[Salon] A glimmer of hope in the Ukraine war



https://www.bostonglobe.com/2026/06/24/opinion/europe-special-envoy-russia-ukraine/

A glimmer of hope in the Ukraine war

Europe weighs a step it has long resisted.

By Stephen Kinzer – Boston Globe - June 24, 2026

Six weeks after war broke out in Ukraine in 2022, Western leaders deputized British Prime Minister Boris Johnson to fly to Ukraine and warn its leaders against signing a peace accord. His message, according to a source close to Ukrainian President Volodymyr Zelenskyy, was simple: “Putin is a war criminal — he should be pressured, not negotiated with.” That has remained Europe’s policy ever since. It may now be changing. European leaders are considering naming an envoy to Moscow.

That would be a welcome step. During wartime, it is never a good idea to lose contact with the enemy. Yet for the last four years, European leaders have maintained a firm policy of not speaking with Russian leaders or diplomats. That was always unwise, but today it is more dangerous than ever. Tension between Russia and its enemies in Europe — Ukraine, NATO, and the European Union — is reaching new heights.

The most graphic evidence of this escalation came with a Ukrainian drone strike on the Russian city of St. Petersburg this month, just as a major international economic conference was about to start. “Our long-range drones paid a visit to the opening of your forum in St. Petersburg, covering a distance of more than 1,000 kilometers,” Zelenskyy told his Russian counterpart in an open letter. “As you know very well, that distance is not the limit of our capabilities.”

President Vladimir Putin said that if there are attacks on the Russian enclave of Kaliningrad, which lies between Lithuania and Poland, “the Russian Federation has all the means to raze to the ground everyone who tries to do this.”

Russia’s foreign ministry warned European countries against sending peacekeeping or monitoring forces into Ukraine. “The deployment of military units, facilities, warehouses, and other infrastructure of Western countries in Ukraine is unacceptable to us and will be regarded as foreign intervention posing a direct threat to Russia’s security,” it said on its website. “All foreign military contingents, including German ones, if deployed in Ukraine, will become legitimate targets for the Russian Armed Forces.”

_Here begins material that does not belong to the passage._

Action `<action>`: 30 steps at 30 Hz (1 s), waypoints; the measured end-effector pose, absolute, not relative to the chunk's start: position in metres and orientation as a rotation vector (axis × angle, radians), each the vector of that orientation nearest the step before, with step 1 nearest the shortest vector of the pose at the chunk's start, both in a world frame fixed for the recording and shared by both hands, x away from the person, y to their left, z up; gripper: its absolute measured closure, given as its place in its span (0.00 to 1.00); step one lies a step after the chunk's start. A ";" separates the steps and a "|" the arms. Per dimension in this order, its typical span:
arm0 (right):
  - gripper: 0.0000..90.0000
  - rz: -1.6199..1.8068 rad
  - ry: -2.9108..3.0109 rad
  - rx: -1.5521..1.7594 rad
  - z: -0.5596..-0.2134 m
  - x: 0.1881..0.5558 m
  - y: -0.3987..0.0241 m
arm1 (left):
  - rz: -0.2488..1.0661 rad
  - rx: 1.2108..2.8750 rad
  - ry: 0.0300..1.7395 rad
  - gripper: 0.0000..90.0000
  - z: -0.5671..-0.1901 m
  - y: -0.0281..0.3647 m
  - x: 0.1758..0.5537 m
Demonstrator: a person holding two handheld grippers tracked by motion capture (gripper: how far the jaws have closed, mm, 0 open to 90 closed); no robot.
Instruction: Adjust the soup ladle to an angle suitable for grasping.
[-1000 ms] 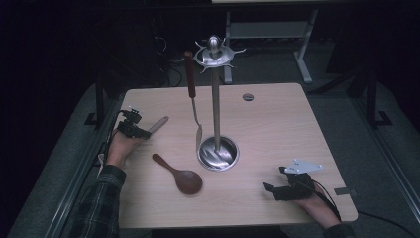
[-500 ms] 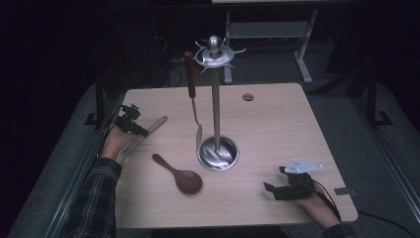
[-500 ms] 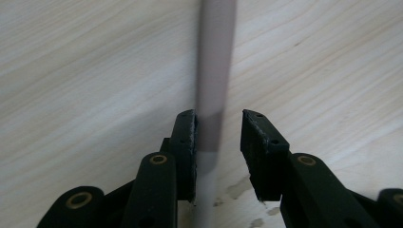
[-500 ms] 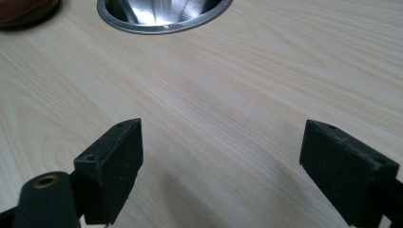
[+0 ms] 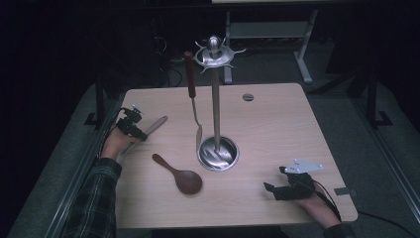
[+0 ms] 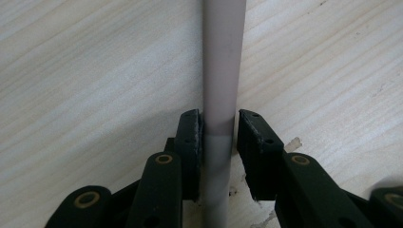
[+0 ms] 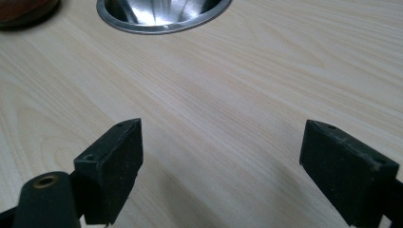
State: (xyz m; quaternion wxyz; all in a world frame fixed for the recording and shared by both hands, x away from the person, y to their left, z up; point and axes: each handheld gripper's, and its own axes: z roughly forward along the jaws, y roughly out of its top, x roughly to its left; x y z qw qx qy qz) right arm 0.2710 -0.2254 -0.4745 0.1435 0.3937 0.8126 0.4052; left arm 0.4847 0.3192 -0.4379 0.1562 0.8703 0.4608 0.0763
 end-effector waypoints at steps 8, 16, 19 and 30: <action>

Recent weeks have brought more disturbing portents. Ukrainian drones have landed and exploded in Latvia, Lithuania, and Estonia, which along with Poland are the world’s most militantly anti-Russian countries. The drones were fired by Ukraine and aimed at targets in Russia, but fell and exploded prematurely. Ukraine’s foreign minister said the mishaps were “the result of Russian electronic warfare deliberately diverting Ukrainian drones from their targets in Russia.” Anger was so great in Latvia that the prime minister fired the defense minister and, soon afterward, was forced to resign herself.

In nearby Sweden, also a member of NATO, Prime Minister Ulf Kristersson said at a press conference that his country was willing to “help the Ukrainians as much as we can to direct — to help them direct — their attacks in the right directions.” Then, in another sign of NATO’s intensifying involvement in the Ukraine war, the NATO-Ukraine Council held its first meeting ever on Ukrainian soil. “This, in itself, sends a strong message of the enduring bond between NATO and Ukraine,” NATO Secretary General Mark Rutte said at a joint press conference with Zelenskyy.

NATO’s Security Assistance and Training for Ukraine program, which is based in Wiesbaden, Germany, has become a permanent mechanism for coordinating military aid and training that was previously organized largely by the United States. It oversees training, equipment delivery, and logistical support for Ukraine. Secretary General Rutte said the alliance is preparing for a “long-term confrontation” with Russia. Prime Minister Kier Starmer of Great Britain has asserted that Europe is “living in more dangerous and volatile times than at any time in my life.” Last month his government signed a defense pact with Poland that he said was designed to confront “the challenge of Russian aggression.”

These escalating threats and counterthreats raise an obvious question: With the sides so far apart, what’s the point of Europe finally agreeing to talk with the Kremlin? The answer may be that as escalation threats intensify, war exhaustion is taking its toll on both sides. A European envoy could explore what possibilities this confluence might open. Two figures who have been mentioned as possible European envoys, former German chancellor Angela Merkel and former Italian prime minister Mario Draghi, are experienced and wise pragmatists. Sending either one to Moscow could be the beginning of a peace process.

The United States, bogged down once again in the Middle East and possibly preparing a new intervention in Cuba, seems to have lost interest in the Ukraine war. Russia and Ukraine appear frozen in conflict. A European mission to Moscow could help ease this crisis, or at least lessen the possibility of a NATO-Russia war. It would spark a glimmer of hope in Europe’s darkening geopolitical landscape.

 

Stephen Kinzer is a senior fellow at the Watson School of International and Public Affairs at Brown University.